Chocolate Lab Breed Profile, Temperament, Health & Color Differences

Chocolate Lab

Chocolate Labs are one of three different types of Labrador Retriever color variations.

Labrador Retrievers are widely considered the most popular dog breed and can be chocolate, yellow or black.

Retrievers were initially bred to help fishermen rail in nets and retrieve ducks. Unfortunately during the 20th century chocolate labradors were avoided in favor of the more traditional black.

Despite years of selective breeding the brown gene survived. Today many owners love this dog’s rich deep chocolate color.

If you are interested learn what is different about chocolate colored retrievers, if they are as healthy as other Labradors and their temperament then read on…

Chocolate Lab Retriever

Chocolate Lab Overview

Chocolate Labradors are a specific color variation of the Labrador Retriever.

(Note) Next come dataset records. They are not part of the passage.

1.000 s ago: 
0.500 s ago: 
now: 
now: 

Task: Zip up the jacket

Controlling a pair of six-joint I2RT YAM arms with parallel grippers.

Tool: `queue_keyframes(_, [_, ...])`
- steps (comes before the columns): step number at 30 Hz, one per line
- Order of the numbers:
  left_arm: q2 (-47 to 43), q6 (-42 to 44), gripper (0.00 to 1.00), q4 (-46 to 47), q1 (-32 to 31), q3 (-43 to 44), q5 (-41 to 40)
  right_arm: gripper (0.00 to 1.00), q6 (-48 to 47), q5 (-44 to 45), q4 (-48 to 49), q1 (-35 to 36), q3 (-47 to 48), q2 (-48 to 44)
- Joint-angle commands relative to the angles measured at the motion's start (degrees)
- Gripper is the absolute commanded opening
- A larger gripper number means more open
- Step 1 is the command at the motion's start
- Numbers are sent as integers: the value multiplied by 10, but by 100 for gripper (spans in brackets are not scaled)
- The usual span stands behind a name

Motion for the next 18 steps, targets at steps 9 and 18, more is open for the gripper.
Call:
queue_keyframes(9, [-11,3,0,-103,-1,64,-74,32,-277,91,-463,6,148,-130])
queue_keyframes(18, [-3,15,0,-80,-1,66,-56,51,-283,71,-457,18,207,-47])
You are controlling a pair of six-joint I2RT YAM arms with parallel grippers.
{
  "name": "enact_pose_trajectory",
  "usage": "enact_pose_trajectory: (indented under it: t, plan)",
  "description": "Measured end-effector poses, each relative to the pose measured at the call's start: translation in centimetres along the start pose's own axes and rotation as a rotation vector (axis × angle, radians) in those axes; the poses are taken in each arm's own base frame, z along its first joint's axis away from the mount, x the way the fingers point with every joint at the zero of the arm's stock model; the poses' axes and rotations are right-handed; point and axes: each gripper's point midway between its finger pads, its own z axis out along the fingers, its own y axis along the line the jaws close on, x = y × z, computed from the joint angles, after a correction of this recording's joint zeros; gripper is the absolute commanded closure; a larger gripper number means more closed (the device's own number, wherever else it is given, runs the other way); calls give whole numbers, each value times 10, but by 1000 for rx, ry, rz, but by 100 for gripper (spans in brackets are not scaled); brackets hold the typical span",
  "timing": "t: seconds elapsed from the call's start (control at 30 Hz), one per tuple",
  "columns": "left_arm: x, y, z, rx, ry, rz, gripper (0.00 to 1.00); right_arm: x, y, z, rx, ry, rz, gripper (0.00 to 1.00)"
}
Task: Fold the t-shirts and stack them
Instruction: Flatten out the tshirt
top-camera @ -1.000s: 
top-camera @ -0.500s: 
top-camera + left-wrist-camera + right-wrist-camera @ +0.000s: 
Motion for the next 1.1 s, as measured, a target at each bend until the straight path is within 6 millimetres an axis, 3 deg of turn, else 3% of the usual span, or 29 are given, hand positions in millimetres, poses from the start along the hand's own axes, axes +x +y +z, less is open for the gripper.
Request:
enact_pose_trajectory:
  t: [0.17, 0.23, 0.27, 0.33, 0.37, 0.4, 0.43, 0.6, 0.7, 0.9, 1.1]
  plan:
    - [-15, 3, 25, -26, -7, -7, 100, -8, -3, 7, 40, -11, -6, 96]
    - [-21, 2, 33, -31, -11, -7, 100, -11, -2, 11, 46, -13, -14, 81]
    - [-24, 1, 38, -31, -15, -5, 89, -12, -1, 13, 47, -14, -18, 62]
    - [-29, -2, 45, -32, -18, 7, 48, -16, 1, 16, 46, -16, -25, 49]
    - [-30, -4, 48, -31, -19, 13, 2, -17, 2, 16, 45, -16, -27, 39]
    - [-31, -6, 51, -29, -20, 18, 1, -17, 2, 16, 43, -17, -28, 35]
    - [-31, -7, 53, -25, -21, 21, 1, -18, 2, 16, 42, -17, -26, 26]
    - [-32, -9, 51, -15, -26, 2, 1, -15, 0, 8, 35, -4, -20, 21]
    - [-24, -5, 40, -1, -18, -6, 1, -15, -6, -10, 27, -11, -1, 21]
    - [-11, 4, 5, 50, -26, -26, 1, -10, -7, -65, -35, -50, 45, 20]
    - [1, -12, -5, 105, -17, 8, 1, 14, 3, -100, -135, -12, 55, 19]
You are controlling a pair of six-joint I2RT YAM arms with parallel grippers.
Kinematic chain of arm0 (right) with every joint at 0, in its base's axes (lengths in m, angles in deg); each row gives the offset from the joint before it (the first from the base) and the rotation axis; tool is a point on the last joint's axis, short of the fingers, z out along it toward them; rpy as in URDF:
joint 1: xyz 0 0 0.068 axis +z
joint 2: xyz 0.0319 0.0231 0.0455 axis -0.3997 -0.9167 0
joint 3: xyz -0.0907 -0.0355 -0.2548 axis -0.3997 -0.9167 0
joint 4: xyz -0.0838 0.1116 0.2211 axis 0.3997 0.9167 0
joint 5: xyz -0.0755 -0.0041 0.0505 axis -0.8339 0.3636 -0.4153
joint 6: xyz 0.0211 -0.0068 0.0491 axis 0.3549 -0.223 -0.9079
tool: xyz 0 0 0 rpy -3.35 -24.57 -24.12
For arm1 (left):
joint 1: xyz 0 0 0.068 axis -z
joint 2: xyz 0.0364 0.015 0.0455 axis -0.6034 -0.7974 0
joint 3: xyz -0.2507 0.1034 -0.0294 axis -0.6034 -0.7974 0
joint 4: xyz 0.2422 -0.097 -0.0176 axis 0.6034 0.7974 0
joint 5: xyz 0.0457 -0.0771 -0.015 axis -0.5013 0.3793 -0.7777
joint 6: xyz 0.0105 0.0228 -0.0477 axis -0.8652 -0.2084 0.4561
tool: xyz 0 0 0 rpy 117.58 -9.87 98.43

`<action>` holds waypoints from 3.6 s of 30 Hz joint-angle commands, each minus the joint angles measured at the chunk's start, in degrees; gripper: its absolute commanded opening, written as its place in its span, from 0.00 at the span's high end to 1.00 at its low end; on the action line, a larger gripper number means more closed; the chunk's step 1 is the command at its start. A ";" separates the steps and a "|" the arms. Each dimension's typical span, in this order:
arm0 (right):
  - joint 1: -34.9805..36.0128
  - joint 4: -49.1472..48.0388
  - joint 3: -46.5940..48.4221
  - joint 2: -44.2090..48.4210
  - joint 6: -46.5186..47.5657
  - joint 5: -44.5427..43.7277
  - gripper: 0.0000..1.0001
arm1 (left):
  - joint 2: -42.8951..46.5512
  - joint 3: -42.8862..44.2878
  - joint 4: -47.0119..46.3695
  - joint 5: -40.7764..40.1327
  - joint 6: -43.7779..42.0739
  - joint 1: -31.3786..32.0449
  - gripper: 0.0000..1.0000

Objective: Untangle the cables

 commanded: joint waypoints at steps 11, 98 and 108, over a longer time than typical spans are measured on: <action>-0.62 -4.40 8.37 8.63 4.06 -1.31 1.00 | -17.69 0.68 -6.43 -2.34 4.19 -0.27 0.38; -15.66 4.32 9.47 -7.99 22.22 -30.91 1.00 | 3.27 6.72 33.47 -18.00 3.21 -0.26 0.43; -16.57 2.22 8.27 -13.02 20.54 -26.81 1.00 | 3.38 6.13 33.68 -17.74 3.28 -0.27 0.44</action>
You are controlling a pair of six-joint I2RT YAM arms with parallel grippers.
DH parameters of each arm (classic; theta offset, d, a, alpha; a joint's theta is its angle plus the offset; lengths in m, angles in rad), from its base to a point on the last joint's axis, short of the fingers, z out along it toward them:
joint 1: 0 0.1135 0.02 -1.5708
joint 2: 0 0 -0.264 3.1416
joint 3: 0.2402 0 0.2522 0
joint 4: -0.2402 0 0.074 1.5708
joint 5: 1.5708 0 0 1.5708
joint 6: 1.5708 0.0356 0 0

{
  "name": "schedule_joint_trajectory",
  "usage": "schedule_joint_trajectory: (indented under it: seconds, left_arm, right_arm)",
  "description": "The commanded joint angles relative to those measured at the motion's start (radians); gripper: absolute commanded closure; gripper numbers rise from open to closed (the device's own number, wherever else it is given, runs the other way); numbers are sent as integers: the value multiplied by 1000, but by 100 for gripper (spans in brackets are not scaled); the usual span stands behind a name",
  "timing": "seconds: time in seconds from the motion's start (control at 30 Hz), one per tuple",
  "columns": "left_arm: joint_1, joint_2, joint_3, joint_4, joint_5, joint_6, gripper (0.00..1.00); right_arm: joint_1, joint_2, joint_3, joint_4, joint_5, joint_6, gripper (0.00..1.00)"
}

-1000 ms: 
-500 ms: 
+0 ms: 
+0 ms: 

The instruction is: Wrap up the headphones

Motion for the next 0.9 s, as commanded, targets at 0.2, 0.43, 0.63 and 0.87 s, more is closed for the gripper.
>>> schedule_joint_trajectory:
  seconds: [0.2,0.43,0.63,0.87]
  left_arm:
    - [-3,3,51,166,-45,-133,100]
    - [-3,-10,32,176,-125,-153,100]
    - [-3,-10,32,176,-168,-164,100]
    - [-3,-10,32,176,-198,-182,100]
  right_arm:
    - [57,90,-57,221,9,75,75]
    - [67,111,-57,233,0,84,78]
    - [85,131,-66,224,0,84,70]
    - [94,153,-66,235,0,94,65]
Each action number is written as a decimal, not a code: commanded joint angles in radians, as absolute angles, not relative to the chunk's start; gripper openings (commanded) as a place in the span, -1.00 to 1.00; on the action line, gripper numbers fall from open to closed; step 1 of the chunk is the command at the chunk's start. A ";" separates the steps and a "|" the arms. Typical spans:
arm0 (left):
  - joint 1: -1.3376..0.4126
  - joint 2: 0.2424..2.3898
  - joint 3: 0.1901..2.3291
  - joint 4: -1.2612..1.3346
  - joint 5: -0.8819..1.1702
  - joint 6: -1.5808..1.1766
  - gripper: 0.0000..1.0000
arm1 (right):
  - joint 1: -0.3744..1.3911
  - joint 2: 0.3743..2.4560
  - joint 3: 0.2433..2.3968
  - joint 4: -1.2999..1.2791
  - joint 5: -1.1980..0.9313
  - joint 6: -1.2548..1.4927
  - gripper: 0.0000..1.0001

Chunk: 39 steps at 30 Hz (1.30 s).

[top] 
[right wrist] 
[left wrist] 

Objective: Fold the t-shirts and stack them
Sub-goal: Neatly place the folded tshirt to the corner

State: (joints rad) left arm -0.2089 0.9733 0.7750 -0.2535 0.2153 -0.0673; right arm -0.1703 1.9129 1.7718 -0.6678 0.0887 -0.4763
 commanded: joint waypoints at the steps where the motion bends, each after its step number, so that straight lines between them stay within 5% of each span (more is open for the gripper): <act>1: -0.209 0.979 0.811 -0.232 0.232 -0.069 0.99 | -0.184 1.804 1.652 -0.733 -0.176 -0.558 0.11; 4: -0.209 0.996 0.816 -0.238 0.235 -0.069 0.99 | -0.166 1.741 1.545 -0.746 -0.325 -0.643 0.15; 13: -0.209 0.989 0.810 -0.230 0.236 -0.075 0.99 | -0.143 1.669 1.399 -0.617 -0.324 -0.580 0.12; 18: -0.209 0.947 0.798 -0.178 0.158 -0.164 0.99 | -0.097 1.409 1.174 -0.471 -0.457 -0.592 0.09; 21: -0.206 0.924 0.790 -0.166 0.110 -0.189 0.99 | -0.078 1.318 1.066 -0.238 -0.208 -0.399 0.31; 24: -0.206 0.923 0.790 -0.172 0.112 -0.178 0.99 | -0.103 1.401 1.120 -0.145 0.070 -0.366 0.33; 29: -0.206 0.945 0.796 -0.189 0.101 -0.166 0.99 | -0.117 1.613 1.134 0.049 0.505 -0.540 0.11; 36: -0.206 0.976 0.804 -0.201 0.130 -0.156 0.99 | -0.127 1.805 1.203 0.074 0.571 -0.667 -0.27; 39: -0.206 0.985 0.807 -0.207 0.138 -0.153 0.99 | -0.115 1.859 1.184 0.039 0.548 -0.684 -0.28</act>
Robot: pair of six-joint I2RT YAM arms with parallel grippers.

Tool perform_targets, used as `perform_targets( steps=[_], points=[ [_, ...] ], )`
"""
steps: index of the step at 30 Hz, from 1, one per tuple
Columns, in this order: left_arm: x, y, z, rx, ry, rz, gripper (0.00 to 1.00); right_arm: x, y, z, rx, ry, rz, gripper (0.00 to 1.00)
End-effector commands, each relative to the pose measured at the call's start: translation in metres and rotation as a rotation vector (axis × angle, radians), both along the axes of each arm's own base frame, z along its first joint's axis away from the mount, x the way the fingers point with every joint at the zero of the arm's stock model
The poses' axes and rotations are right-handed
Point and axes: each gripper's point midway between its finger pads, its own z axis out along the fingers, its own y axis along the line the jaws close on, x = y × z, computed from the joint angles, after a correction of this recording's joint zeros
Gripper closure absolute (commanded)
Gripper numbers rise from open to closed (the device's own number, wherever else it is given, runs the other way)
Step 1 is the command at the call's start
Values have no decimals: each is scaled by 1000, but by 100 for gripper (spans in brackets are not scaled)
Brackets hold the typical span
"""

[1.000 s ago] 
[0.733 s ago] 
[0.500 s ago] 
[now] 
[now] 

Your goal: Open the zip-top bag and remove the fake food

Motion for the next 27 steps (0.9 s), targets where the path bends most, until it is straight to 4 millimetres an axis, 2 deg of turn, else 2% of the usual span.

Despite Labs being popular for most of the 20th century, it wasn’t until the 1960s when people realized the beauty of the color brown. Before this the classic black was heavily favored by hunters and fishermen for their ability to blend in with the environment. Yellow and chocolate colors were more easily spotted.

Chocolate Labs are very similar to their yellow and black siblings but there are a few stigmas that continue to surround this color.

Many believe that chocolate colored Labradors are less intelligent.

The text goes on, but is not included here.